Kevin, de 24 años, presentía problemas. Había visto publicaciones inquietantes en redes, pero acudió igual a su reunión en Glendale, a las afueras de Los Ángeles, detrás del parque del Observatorio Griffith. Atendía a un hombre sin papeles, amenazado de desahucio, que acudió a su oenegé en busca de asesoría legal, cuando sonó su móvil. “Ve a recoger a los niños a la escuela, por favor”, le suplicó su prima, nerviosa, y también sin documentación. Contaba con él porque, en teoría, su situación migratoria estaba en regla. Pero Kevin, salvadoreño con asilo concedido hace ocho años y graduado en Derecho por la universidad pública, sabe cuán precario es ese estatus con un Trump errático. “Los arrestos son aleatorios. Nadie está a salvo”, dice a este diario.

Kevin acortó la reunión; también su cliente corría peligro. Pactaron una solución provisional y fue a la escuela. “La ciudad estaba llena de policía. El ambiente era muy tenso. Sentí mucha tristeza”, cuenta. Cuidó de los niños hasta media tarde, atento a la ventana y al noticiario.

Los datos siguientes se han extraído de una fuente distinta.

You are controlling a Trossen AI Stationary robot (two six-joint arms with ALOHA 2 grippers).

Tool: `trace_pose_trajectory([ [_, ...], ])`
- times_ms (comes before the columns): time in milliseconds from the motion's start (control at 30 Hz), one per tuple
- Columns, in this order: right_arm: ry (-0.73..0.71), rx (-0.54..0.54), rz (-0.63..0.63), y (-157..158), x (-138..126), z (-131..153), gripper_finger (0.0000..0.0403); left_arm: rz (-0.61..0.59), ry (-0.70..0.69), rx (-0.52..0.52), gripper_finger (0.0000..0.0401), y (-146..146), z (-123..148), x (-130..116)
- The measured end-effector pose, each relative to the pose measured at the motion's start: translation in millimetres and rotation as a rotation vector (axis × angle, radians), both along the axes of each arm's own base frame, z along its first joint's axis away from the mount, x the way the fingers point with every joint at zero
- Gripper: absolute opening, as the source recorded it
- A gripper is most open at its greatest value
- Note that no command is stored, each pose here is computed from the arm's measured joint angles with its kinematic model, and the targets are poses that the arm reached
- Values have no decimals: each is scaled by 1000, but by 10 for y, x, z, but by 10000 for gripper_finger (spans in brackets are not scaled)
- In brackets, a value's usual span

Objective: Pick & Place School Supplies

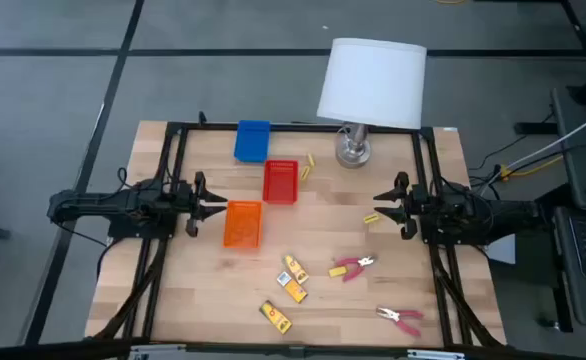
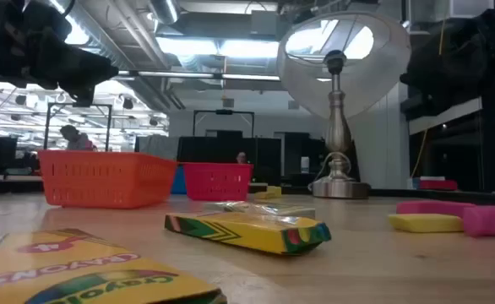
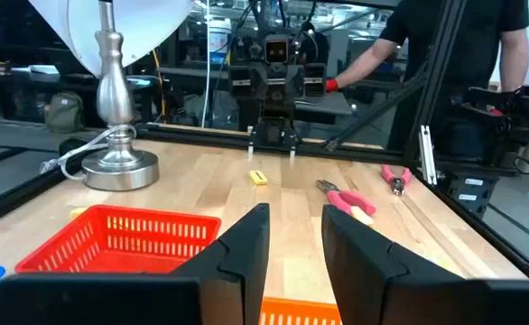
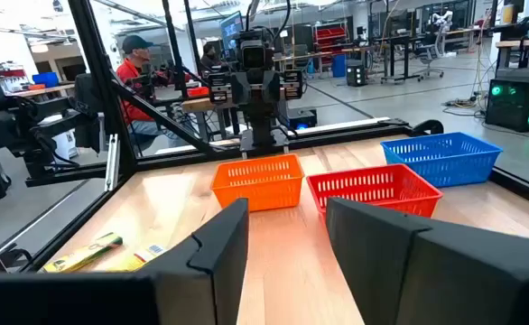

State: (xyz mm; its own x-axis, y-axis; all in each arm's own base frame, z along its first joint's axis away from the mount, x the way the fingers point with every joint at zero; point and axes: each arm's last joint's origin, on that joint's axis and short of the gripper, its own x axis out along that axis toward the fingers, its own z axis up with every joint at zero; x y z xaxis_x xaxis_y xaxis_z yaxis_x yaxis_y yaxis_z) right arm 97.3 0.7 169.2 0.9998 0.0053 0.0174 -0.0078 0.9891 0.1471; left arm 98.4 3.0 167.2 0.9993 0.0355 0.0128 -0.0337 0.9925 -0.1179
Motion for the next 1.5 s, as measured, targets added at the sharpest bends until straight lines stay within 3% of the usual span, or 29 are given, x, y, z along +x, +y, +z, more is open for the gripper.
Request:
trace_pose_trajectory([
  [1267, 0, 0, 0, 0, 0, 1, 155, 0, 0, 0, 100, 0, 0, 0],
  [1433, -12, -67, -40, -12, -1, 12, 155, 0, 0, 0, 100, 0, 1, 0],
  [1500, -11, 9, -28, -8, 0, 11, 155, 0, 0, 0, 100, 0, 0, 0],
])
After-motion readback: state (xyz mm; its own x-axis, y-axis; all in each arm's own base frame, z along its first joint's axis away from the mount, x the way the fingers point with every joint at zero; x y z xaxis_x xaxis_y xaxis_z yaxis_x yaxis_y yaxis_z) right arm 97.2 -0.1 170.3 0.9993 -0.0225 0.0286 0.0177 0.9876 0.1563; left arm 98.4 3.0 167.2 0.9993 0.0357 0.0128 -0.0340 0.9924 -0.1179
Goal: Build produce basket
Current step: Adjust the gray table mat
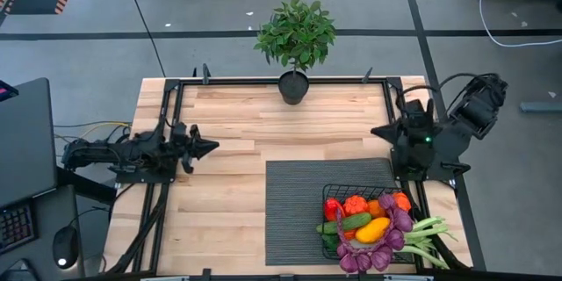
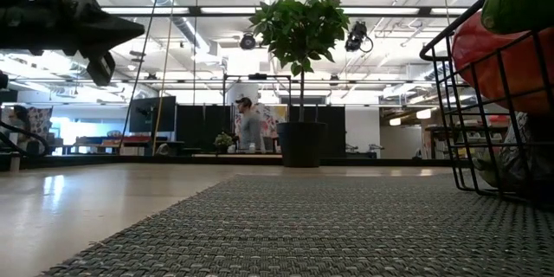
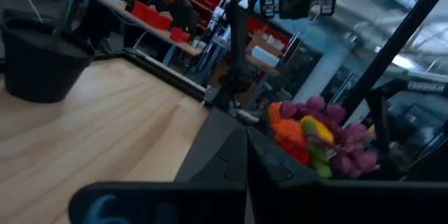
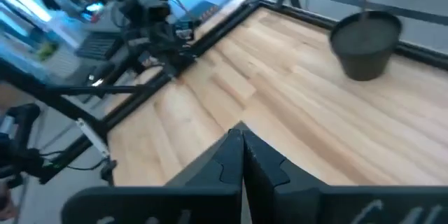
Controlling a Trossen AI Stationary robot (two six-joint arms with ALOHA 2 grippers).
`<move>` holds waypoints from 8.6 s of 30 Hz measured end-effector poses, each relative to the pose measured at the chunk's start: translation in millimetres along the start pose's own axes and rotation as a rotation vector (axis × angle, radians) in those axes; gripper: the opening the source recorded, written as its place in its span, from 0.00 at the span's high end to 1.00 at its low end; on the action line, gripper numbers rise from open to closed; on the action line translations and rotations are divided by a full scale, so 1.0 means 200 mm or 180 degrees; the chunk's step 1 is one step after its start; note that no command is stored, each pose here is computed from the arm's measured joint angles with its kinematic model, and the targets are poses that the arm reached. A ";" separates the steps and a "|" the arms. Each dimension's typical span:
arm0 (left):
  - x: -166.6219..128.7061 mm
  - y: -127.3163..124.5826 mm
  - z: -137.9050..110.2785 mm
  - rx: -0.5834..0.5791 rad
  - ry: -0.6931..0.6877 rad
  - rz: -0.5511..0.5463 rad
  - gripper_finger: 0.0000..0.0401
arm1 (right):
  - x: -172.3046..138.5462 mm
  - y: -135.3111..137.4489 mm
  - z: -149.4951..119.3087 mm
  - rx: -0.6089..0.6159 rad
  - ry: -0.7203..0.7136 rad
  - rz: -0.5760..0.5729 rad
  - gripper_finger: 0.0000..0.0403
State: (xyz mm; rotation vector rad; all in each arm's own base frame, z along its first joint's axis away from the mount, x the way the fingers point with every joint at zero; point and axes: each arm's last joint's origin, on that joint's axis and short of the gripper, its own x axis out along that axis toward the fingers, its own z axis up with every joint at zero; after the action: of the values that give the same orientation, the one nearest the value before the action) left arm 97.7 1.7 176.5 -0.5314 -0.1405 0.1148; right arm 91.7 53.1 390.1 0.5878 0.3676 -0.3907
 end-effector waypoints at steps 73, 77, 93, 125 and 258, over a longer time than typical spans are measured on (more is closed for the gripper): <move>0.00 0.01 -0.02 0.0083 0.0159 0.0092 0.91 | 0.71 -0.68 -0.67 0.0806 0.2897 -0.1372 0.99; 0.00 0.01 -0.02 0.0083 0.0160 0.0092 0.93 | 0.77 -0.69 -0.68 0.0846 0.2907 -0.1484 0.99; 0.00 0.01 -0.02 0.0082 0.0160 0.0091 0.92 | 1.01 -0.66 -0.74 0.1083 0.2938 -0.1180 0.99; 0.00 0.01 -0.02 0.0082 0.0160 0.0091 0.91 | 1.02 -0.70 -0.74 0.1602 0.2517 -0.1682 0.99; 0.00 0.01 -0.03 0.0082 0.0160 0.0091 0.92 | 1.34 -0.54 -0.61 0.0022 0.2868 -0.0811 0.98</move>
State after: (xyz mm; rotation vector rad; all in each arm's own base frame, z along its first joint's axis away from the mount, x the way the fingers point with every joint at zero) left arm 98.3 1.6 170.7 -0.5101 -0.0823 0.1309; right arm 246.5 -22.8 129.0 0.7051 1.3138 -0.3521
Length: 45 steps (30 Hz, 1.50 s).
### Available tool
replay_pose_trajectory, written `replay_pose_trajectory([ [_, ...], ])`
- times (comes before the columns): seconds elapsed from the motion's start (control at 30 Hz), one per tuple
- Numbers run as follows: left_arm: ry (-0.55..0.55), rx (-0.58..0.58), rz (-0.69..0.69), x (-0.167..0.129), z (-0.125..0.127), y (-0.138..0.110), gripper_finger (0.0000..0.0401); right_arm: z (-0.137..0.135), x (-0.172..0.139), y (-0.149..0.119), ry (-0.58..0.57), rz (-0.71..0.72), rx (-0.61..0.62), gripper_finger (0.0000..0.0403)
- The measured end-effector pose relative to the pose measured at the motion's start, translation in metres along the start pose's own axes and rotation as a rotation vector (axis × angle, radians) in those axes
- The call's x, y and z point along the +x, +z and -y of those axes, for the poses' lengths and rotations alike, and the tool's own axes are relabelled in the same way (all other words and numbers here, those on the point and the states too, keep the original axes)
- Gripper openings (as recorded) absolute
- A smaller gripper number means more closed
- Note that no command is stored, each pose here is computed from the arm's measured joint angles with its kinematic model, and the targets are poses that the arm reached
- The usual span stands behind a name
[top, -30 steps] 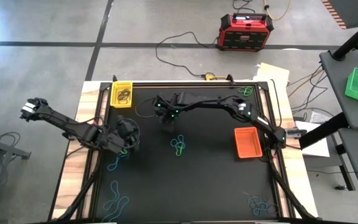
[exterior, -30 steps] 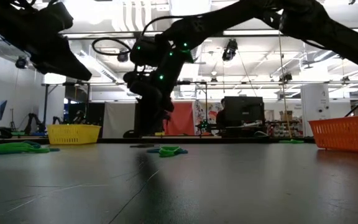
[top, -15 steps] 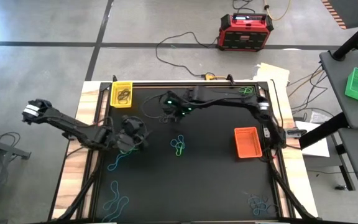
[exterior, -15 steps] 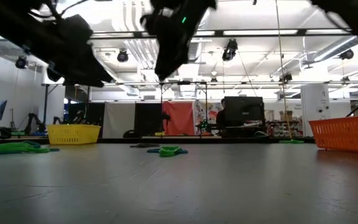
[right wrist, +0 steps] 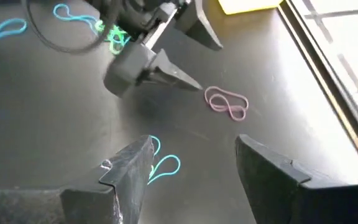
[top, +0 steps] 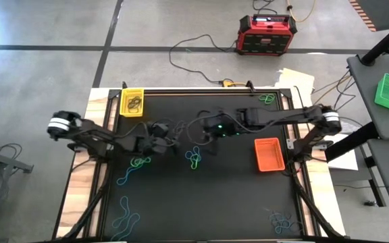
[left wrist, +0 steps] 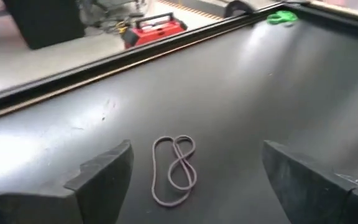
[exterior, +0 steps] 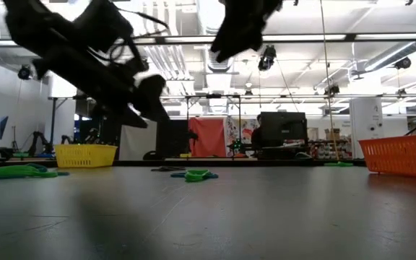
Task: Sort rubber bands into baskets
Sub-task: Put the purple rubber band into the yellow bin
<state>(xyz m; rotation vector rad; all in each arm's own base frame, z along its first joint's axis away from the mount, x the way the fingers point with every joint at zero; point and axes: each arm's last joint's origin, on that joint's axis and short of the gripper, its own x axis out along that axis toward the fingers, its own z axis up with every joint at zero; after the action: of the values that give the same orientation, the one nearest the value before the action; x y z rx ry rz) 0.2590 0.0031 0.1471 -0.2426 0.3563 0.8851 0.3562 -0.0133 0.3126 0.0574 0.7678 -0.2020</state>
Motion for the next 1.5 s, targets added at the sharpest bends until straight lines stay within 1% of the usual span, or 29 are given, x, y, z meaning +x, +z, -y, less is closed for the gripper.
replay_pose_trajectory([
  [0.1,0.035,-0.042,-0.021,0.013,0.004,-0.006,0.0339,0.002,-0.003,-0.013,-0.017,0.005,0.041,0.0221],
  [0.27,0.085,-0.072,-0.057,0.03,0.008,-0.02,0.0339,0.005,-0.008,-0.026,-0.018,0.006,0.108,0.0221],
  [0.5,0.151,-0.067,-0.093,0.054,0.008,-0.037,0.0339,0.003,-0.011,-0.024,-0.012,0.018,0.164,0.0221],
  [0.67,0.156,-0.026,-0.108,0.069,0.013,-0.048,0.0338,0.001,-0.007,-0.025,-0.011,0.01,0.167,0.0221],
  [0.73,0.167,-0.021,-0.105,0.073,0.015,-0.053,0.033,0.001,-0.005,-0.025,-0.01,0.012,0.167,0.0221],
  [0.87,0.192,-0.042,-0.097,0.079,0.017,-0.062,0.0295,0.001,-0.004,-0.024,-0.008,0.023,0.162,0.0221],
  [1.0,0.208,-0.053,-0.1,0.081,0.017,-0.067,0.0238,0.001,-0.004,-0.024,-0.008,0.021,0.158,0.0221],
  [1.23,0.207,-0.058,-0.108,0.081,0.016,-0.065,0.0134,0.0,-0.004,-0.024,-0.006,0.016,0.151,0.0221],
  [1.5,0.193,-0.035,-0.119,0.08,0.016,-0.064,0.0044,-0.006,-0.005,-0.025,0.007,0.009,0.106,0.0221],
])
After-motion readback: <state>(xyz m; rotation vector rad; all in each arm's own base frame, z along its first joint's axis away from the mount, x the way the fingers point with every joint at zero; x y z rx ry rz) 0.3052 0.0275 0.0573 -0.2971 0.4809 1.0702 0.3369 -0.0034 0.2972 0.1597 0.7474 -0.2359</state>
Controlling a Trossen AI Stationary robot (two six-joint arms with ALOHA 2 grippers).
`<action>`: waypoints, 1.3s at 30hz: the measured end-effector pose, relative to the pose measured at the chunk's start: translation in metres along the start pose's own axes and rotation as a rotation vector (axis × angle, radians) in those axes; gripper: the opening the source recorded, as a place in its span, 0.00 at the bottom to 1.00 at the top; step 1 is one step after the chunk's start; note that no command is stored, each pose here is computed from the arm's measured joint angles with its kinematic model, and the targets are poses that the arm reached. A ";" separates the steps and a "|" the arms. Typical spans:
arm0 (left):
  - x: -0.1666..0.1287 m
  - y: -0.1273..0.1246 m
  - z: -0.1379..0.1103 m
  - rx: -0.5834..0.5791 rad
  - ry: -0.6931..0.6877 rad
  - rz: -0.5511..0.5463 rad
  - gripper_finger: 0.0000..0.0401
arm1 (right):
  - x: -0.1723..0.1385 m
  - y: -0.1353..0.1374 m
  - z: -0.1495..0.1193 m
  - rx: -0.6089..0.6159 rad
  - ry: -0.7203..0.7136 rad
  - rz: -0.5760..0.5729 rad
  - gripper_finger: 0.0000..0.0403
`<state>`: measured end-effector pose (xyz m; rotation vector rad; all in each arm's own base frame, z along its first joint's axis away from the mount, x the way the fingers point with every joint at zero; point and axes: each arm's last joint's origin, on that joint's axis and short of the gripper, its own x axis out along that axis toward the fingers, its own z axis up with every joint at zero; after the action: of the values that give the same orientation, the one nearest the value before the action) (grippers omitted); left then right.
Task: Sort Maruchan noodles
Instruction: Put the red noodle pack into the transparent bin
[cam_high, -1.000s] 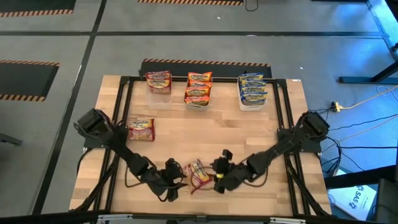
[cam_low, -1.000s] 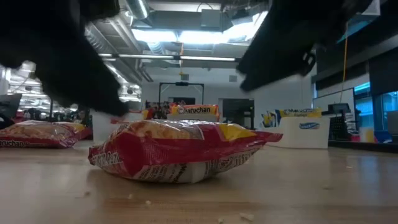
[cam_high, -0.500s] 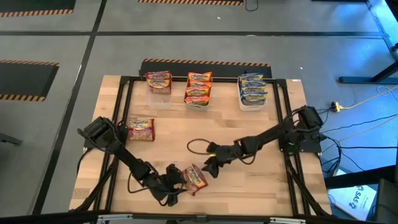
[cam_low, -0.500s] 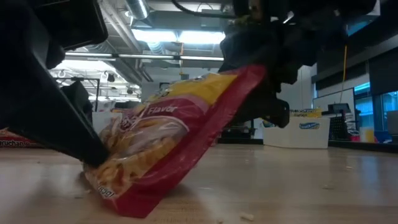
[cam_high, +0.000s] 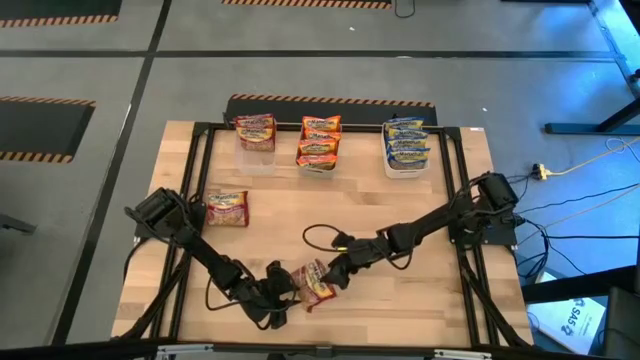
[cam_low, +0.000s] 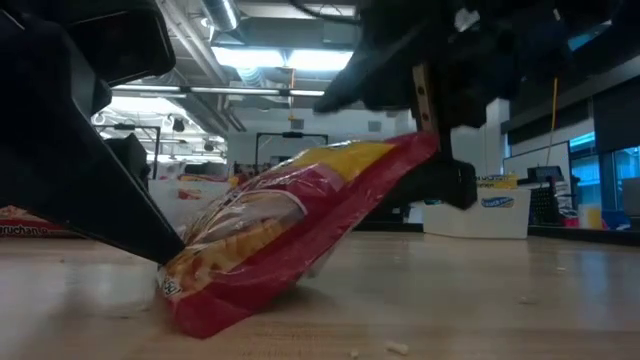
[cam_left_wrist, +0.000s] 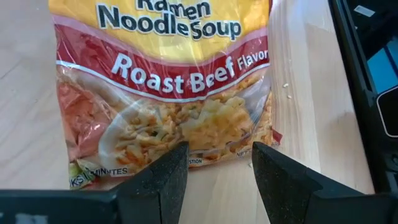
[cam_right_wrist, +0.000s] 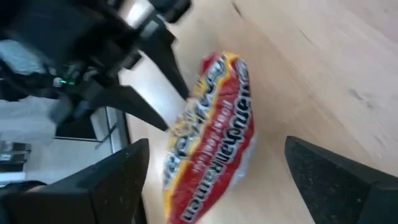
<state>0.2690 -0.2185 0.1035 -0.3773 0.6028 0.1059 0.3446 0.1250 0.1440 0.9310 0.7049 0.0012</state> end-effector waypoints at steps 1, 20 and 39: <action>0.000 0.000 0.000 0.004 -0.001 0.001 0.43 | 0.004 -0.003 -0.002 0.014 0.008 -0.006 0.89; 0.002 0.003 0.002 0.029 -0.002 0.011 0.43 | 0.046 0.007 -0.001 -0.060 0.071 0.027 0.60; -0.046 0.004 0.043 0.105 0.070 0.000 0.43 | 0.045 0.015 -0.013 -0.313 0.115 0.077 0.30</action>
<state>0.2528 -0.1979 0.1610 -0.2796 0.6747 0.0609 0.3767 0.1573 0.1248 0.6608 0.7497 0.2290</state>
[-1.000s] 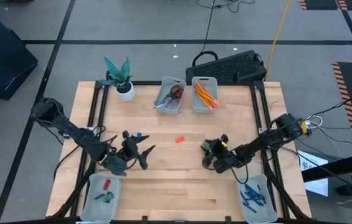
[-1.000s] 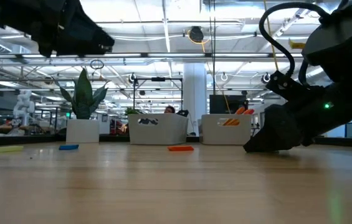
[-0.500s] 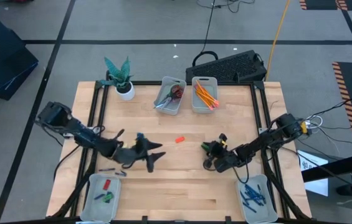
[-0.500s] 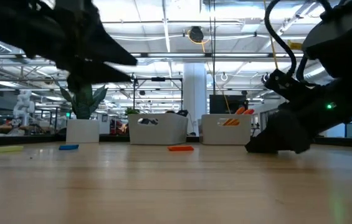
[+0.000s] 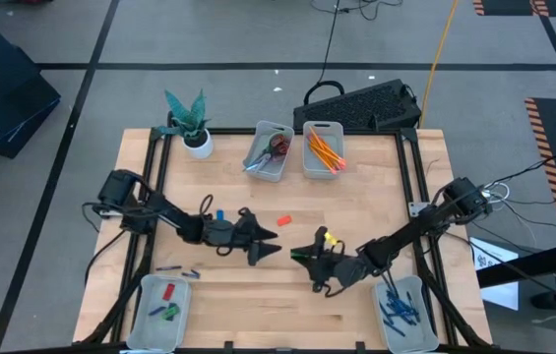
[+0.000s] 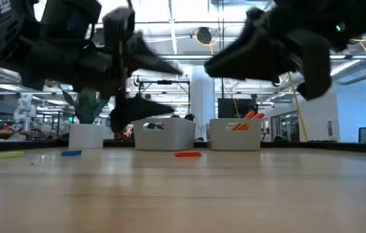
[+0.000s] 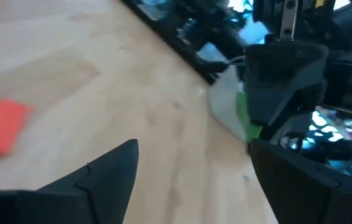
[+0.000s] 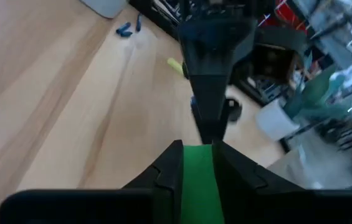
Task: Sort crayons/erasers/pens/pencils in bins
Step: Put the green eraser into the bottom left bin
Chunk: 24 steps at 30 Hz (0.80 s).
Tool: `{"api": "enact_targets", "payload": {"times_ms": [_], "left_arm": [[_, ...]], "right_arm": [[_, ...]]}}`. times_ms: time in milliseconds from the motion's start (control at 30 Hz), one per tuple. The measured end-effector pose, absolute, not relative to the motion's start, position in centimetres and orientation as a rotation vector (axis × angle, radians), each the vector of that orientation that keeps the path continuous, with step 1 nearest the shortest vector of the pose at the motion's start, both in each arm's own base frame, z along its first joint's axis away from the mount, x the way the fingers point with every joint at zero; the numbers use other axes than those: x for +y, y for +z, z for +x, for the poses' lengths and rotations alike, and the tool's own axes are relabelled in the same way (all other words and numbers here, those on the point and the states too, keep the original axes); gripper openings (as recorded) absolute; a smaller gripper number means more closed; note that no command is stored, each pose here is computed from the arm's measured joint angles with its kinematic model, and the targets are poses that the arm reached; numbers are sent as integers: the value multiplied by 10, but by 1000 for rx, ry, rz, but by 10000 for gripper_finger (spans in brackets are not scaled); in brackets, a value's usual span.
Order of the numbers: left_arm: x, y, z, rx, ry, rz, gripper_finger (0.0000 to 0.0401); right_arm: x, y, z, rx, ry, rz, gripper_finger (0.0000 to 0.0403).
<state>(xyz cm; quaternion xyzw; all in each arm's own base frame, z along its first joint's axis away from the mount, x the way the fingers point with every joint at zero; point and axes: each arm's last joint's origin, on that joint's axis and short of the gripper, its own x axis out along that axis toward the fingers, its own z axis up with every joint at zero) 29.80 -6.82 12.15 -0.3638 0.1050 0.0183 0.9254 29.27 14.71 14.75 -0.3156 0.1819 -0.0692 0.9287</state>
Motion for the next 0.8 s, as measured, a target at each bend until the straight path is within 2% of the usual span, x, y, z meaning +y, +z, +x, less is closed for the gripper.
{"api": "enact_targets", "payload": {"times_ms": [167,500,633,800], "left_arm": [[-75,138,315,180,-75,-728,305],[-86,159,338,170,-116,-635,240],[-87,160,339,170,-106,-630,197],[-86,159,339,167,-81,-632,109]], "right_arm": [[151,161,304,371,-150,-723,66],[145,165,309,359,-171,-762,66],[145,165,309,358,-168,-792,65],[146,166,309,353,-163,-797,68]]}}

Cuando llegó su prima, Kevin se montó en su coche rumbo al centro. Allí, entre música, cánticos y la autopista cortada, abandonó el vehículo. Al acercarse al edificio federal, lo sobrecogió la escena: dentro, había muchas personas que miraban a través del cristal, alumbrando la calle con sus móviles. Hacían señas. “Ayuda”, vocalizaban, mudos tras el vidrio.

Kevin, cuyo trabajo es precisamente ayudar, no sabía cómo hacerlo. Su lucha es que los migrantes conozcan sus derechos. “Hemos visto cómo les hacen firmar una orden de deportación diciéndoles que es una prueba del covid”, se exaspera. Pero esto era diferente. Empezaron las cargas policiales. “Tiraron gas lacrimógeno y pequeñas bombas de distracción”, que solo causaban ruido y humo, pero la multitud no sabía si eran reales, y hubo estampidas. Correr te volvía sospechoso. “Vi cómo empujaban a gente al suelo y ahí la detenían”, cuenta. Las balas de goma le alcanzaron en el hombro, el antebrazo y el muslo. “Empezaron a correr rumores de que había muertos”, dice Kevin, afligido. No era cierto, pero en ese momento lo creyó. Era una batalla campal.

Confiar en 'la comunidad'

“Estamos muy asustados. Nadie quiere salir a la calle”, dice Rosario, tras una semana de disturbios. “Se los llevan y no vuelven. Aunque tengan los papeles correctos. Primero detienen y luego averiguan”, denuncia. Al menos 160 personas han sido detenidas esta semana en Los Ángeles, y más de 350 en todo el país, entre las protestas de grandes ciudades como Nueva York o Chicago. Van a plantas donde saben que trabajan migrantes como mano de obra barata, en talleres textiles o empacadoras de carne, y detienen a todo el que parece extranjero. El gobernador de California, Gavin Newsom, ha denunciado que aún se desconoce el paradero de algunos arrestados; otros aparecen en centros de detención de otros estados.

Pero Rosario, que se reivindica como superviviente de cáncer tras tres cirugías, se aferra a su capacidad de resiliencia, y a la de los suyos: “Nuestra comunidad no puede permitir lo que está pasando”. En la escuela de su barrio, el director ha puesto vigilancia alrededor del edificio para convertirlo en refugio para quien lo necesite. Ella mantiene la esperanza de que Trump dé un nuevo giro de guion: “Ojalá que nuestro presidente dé una nueva orden y que esta vez sea buena para todos”, concluye.